Friday, August 12, 2005

Acronyms

I’m not going to mention any acronyms by name – that would only mean that they have won.

The principle of the acronym is relatively sound. Make a new word from the initial letters of a commonly used term. It saves time and you can also marvel at the outrageous fortune whereby these initial letters form something pronounceable rather than a casualty from the Russian dictionary. Unfortunately, the world has gone acronym mad.

These days there are a number of ways in which an acronym can be tainted by its creator. They can name an organisation or activity specifically to create an acronym. This is unforgivable as the organisation’s proper name is so unwieldy and non-descriptive that only the acronym is used.

Another technique in creating a catchy acronym is to bend the rules and sometimes use the first two or three letters of one of the words in the term instead of merely the initial letter.
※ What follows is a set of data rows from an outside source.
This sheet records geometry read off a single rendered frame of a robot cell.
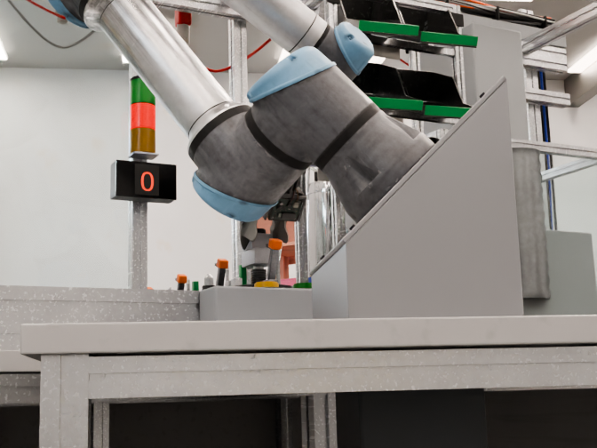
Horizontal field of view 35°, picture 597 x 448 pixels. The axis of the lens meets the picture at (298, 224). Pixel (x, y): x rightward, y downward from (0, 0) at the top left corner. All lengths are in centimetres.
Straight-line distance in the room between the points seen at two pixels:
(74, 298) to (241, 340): 59
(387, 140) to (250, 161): 19
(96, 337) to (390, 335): 29
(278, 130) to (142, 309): 41
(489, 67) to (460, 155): 197
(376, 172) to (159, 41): 40
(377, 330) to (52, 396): 32
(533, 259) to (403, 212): 185
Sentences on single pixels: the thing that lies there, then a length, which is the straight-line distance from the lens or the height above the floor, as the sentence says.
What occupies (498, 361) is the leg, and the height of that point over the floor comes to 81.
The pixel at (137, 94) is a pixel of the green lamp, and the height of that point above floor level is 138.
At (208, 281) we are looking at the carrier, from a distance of 202.
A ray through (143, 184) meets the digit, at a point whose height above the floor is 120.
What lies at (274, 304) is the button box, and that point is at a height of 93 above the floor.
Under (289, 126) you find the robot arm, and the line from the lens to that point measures 127.
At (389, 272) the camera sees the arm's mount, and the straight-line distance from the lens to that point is 108.
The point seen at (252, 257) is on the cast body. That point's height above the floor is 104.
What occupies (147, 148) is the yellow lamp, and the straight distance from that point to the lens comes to 186.
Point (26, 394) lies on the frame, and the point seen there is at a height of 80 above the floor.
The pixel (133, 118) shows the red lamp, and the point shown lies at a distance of 189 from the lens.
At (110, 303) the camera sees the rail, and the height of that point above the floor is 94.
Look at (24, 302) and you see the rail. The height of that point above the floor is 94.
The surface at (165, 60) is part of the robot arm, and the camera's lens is 141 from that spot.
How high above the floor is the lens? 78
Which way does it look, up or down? 11 degrees up
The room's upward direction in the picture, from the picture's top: 2 degrees counter-clockwise
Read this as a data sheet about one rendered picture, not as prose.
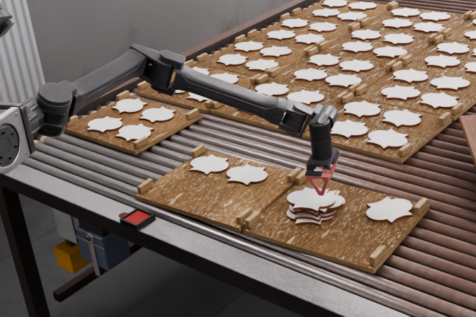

Well I’m sorry, but there is no bending of the rules here – just breaking them. If it’s not just initial letters, it’s not an acronym. Get out and take your pathetic excuse for an abbreviation with you.

The other factor counting against acronyms is their ubiquity. Every tin-pot three-membered organisation or society has an acronymical name for a start, but within each of these, every action, every policy, every job has been given some ludicrous upper-case title. Never mind that nobody understands it and what it actually stands for has been lost in the dark pages of the grim spiral-bound rulebook. Whenever these organisations are forced to communicate with the real world, they litter communication with these abbreviations as if they’re real words and treat you like a half-wit for not recognising them or remembering all ten thousand of them.

I read an article in the paper the other day where a borough council member turned the titles of every council report into an acronym. These are reports with titles like: ‘External investigation into traffic-flow to and from Whateley Road.’ This kind of thing makes a bad acronym in the first place, but worse than that, he listed a series of reports while making a point, all of them in the form of acronyms, not one of them explained. I don’t work for the council. How do I know what they are? I was less than convinced, so I have written him a letter countering his assertions, citing a number of fictitious reports produced using a random letter generator. As far as anyone outside the council is concerned, my argument is equally as strong as his.